══ Data to examine ══

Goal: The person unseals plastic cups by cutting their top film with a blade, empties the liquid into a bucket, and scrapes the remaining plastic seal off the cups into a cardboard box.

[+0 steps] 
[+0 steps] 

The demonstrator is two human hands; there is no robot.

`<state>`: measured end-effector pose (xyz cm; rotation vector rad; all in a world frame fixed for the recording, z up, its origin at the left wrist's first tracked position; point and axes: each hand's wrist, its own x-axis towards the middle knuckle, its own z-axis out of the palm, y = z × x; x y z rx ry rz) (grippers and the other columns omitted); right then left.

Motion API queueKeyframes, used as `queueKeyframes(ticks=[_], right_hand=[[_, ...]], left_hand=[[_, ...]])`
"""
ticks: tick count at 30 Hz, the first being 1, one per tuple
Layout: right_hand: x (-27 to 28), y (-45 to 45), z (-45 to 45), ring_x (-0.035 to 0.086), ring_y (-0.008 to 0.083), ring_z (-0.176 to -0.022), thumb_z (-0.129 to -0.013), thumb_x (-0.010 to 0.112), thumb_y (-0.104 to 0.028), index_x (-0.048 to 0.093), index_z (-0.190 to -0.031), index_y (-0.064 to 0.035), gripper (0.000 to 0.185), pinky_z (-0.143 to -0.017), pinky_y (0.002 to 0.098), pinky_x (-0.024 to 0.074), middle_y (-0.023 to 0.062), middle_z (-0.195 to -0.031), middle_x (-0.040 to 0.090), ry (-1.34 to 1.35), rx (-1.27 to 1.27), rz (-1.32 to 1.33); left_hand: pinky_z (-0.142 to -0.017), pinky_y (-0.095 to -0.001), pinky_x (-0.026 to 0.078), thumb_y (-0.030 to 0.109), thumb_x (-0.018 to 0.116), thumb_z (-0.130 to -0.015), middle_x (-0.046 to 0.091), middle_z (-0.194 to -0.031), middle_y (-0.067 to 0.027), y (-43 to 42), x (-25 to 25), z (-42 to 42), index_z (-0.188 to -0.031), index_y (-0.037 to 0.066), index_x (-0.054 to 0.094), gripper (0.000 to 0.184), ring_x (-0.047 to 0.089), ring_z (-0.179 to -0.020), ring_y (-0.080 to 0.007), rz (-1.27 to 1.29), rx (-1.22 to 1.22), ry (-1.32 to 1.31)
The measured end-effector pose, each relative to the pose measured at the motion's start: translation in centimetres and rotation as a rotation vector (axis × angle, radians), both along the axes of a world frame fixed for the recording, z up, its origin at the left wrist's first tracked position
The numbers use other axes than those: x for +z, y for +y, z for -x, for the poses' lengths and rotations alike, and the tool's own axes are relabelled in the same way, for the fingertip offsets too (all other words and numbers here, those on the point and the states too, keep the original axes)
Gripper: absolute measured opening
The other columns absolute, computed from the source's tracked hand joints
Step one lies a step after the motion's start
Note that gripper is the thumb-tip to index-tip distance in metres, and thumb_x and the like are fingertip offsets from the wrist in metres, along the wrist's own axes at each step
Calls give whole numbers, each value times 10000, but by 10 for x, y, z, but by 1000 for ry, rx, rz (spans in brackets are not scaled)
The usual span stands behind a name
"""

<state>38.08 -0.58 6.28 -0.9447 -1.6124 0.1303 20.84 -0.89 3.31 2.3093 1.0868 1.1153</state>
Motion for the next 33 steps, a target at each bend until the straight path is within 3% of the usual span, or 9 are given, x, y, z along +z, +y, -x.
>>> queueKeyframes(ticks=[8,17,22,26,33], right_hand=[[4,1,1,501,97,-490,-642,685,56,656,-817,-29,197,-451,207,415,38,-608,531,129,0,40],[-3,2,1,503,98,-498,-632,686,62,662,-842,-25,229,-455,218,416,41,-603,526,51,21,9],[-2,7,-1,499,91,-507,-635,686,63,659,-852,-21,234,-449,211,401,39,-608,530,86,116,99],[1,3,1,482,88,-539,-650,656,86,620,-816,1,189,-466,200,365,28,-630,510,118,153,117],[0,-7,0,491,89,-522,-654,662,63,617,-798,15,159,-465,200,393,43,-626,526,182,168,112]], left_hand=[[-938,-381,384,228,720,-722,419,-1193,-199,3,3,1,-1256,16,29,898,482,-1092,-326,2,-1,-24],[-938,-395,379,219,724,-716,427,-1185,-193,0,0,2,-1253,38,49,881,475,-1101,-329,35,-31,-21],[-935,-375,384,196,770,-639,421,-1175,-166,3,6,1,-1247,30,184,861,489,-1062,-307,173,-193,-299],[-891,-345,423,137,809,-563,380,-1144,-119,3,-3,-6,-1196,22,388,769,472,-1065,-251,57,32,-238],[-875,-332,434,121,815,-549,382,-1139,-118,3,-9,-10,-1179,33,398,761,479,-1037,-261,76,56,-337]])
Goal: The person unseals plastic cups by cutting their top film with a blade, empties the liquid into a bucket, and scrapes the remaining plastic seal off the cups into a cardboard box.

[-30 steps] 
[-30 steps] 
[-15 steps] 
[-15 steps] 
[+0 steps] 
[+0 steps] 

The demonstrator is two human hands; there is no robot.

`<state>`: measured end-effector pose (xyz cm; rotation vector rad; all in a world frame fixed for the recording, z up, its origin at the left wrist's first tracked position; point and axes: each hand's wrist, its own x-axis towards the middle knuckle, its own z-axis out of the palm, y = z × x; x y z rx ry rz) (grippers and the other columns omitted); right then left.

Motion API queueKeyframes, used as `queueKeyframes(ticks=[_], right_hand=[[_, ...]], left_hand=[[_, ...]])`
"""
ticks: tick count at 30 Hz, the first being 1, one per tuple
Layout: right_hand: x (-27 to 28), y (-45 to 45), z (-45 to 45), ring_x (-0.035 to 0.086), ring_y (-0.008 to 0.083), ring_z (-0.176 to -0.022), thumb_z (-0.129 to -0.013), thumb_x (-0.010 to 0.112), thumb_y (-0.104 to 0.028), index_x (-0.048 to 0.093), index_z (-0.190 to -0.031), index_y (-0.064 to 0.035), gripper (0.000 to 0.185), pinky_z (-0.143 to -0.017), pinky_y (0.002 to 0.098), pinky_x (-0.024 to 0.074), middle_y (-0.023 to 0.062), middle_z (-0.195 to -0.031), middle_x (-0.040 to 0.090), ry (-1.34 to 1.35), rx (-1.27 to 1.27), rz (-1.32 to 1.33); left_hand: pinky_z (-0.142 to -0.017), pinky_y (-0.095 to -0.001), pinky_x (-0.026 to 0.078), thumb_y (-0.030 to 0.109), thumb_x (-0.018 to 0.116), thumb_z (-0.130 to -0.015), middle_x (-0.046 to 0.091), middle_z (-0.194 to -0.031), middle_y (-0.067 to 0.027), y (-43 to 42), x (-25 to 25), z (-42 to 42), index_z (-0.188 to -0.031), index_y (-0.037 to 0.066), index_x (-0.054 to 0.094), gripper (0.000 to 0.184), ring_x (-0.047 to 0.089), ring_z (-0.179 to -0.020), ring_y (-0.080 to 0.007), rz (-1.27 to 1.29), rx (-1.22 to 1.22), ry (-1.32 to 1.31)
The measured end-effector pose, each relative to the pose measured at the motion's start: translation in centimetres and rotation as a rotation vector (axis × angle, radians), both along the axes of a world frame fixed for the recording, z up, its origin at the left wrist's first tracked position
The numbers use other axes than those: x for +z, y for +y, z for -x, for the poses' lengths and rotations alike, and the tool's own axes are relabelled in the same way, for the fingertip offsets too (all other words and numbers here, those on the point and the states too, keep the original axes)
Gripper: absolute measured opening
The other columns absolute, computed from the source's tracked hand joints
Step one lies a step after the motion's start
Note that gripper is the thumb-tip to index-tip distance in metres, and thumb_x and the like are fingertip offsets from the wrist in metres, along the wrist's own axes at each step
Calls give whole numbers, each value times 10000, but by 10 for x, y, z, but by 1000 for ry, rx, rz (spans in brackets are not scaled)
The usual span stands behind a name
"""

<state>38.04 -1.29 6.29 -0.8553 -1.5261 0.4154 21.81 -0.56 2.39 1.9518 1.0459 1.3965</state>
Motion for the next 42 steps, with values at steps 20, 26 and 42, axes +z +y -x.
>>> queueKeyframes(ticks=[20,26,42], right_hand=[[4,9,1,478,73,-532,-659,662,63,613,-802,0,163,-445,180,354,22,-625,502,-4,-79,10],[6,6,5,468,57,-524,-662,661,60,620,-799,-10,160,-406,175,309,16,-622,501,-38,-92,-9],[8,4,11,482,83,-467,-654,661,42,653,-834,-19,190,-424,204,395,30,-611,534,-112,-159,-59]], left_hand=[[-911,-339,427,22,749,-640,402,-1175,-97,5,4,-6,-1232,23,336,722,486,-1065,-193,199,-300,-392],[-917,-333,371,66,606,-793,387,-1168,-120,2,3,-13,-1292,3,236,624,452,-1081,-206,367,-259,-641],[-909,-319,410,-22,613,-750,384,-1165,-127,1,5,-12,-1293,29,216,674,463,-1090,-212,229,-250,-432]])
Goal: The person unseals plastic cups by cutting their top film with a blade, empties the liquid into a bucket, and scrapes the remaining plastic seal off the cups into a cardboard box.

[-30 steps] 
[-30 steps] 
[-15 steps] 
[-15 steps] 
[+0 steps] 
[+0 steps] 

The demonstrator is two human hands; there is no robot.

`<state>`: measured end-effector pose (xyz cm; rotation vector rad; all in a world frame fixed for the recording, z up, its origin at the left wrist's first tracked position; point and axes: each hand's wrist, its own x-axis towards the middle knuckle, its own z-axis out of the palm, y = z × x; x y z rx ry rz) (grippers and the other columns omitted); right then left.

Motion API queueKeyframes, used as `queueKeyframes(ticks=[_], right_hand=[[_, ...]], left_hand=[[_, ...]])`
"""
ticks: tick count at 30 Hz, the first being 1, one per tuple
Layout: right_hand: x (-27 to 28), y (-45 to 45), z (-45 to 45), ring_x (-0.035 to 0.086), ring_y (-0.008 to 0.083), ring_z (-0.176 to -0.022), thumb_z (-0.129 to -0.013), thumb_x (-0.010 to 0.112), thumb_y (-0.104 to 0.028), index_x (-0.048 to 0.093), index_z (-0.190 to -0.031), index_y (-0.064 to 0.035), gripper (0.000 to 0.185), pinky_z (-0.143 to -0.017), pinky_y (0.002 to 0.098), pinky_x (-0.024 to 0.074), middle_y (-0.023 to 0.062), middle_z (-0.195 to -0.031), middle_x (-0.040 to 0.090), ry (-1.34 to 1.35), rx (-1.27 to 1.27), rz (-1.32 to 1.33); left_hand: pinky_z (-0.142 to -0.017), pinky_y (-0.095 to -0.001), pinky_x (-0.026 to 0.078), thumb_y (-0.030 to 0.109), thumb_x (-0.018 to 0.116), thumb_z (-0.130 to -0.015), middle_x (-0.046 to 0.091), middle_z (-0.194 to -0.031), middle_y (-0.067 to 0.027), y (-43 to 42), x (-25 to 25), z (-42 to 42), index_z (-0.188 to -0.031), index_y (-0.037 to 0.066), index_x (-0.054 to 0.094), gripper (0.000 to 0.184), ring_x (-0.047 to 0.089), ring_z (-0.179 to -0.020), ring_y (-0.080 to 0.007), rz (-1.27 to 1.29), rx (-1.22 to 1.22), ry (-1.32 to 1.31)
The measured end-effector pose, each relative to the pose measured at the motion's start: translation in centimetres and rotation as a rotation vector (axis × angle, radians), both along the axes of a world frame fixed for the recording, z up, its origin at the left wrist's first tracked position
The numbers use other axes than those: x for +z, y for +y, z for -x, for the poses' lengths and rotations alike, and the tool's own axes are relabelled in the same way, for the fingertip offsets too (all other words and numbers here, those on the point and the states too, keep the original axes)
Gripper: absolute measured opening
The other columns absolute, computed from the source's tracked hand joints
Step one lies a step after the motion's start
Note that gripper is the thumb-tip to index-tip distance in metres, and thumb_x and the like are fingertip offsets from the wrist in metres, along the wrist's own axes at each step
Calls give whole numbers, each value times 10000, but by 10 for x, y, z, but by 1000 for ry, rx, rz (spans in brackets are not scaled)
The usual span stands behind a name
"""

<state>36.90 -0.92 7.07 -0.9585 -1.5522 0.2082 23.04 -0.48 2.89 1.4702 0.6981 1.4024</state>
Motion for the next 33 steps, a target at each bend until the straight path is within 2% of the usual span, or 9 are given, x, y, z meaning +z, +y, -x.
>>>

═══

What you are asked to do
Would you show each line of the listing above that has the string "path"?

Solution for this problem
Motion for the next 33 steps, a target at each bend until the straight path is within 3% of the usual span, or 9 are given, x, y, z along +z, +y, -x.
Motion for the next 33 steps, a target at each bend until the straight path is within 2% of the usual span, or 9 are given, x, y, z meaning +z, +y, -x.

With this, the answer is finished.